(Beginning of SUPPLIED INFORMATION)
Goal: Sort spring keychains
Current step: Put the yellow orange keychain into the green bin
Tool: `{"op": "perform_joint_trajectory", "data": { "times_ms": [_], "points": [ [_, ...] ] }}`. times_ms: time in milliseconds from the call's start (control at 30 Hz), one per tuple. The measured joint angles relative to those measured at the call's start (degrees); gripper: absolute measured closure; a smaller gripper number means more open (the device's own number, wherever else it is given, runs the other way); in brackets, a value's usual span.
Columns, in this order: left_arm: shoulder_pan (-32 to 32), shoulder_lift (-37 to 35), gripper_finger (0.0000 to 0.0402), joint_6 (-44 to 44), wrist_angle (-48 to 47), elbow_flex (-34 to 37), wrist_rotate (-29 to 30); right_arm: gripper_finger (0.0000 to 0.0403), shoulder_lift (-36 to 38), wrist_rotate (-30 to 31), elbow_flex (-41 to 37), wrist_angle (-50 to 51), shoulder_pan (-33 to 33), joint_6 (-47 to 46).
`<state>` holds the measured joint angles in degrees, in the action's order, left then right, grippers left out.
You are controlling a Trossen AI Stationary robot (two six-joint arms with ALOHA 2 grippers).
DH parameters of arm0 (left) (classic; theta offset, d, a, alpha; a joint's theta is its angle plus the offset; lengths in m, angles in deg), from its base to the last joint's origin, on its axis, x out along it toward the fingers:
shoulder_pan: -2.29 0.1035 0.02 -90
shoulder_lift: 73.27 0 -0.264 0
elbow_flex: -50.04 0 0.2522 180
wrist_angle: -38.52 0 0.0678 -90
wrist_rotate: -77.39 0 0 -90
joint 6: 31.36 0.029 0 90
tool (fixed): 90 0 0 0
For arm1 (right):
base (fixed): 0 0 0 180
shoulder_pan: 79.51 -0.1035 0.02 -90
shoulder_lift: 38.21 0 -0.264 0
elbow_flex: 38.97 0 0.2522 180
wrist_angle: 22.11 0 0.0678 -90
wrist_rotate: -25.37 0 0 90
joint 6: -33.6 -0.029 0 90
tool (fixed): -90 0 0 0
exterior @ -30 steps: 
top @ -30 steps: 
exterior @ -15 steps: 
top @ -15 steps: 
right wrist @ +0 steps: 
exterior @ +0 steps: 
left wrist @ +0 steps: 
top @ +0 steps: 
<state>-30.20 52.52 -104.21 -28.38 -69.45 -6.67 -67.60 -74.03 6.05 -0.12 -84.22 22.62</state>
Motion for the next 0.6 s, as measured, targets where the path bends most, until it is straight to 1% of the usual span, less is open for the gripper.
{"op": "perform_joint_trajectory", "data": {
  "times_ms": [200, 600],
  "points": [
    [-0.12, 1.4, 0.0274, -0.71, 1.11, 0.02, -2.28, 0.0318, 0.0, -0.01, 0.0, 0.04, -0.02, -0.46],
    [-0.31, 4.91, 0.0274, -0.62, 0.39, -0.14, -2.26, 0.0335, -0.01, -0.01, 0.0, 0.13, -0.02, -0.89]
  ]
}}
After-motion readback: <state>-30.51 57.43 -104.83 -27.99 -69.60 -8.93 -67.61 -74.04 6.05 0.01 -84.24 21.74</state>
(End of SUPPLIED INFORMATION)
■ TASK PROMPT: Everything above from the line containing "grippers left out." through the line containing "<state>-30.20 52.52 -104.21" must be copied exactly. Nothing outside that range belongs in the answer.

■ EXERCISE SOLUTION:
`<state>` holds the measured joint angles in degrees, in the action's order, left then right, grippers left out.
You are controlling a Trossen AI Stationary robot (two six-joint arms with ALOHA 2 grippers).
DH parameters of arm0 (left) (classic; theta offset, d, a, alpha; a joint's theta is its angle plus the offset; lengths in m, angles in deg), from its base to the last joint's origin, on its axis, x out along it toward the fingers:
shoulder_pan: -2.29 0.1035 0.02 -90
shoulder_lift: 73.27 0 -0.264 0
elbow_flex: -50.04 0 0.2522 180
wrist_angle: -38.52 0 0.0678 -90
wrist_rotate: -77.39 0 0 -90
joint 6: 31.36 0.029 0 90
tool (fixed): 90 0 0 0
For arm1 (right):
base (fixed): 0 0 0 180
shoulder_pan: 79.51 -0.1035 0.02 -90
shoulder_lift: 38.21 0 -0.264 0
elbow_flex: 38.97 0 0.2522 180
wrist_angle: 22.11 0 0.0678 -90
wrist_rotate: -25.37 0 0 90
joint 6: -33.6 -0.029 0 90
tool (fixed): -90 0 0 0
exterior @ -30 steps: 
top @ -30 steps: 
exterior @ -15 steps: 
top @ -15 steps: 
right wrist @ +0 steps: 
exterior @ +0 steps: 
left wrist @ +0 steps: 
top @ +0 steps: 
<state>-30.20 52.52 -104.21 -28.38 -69.45 -6.67 -67.60 -74.03 6.05 -0.12 -84.22 22.62</state>

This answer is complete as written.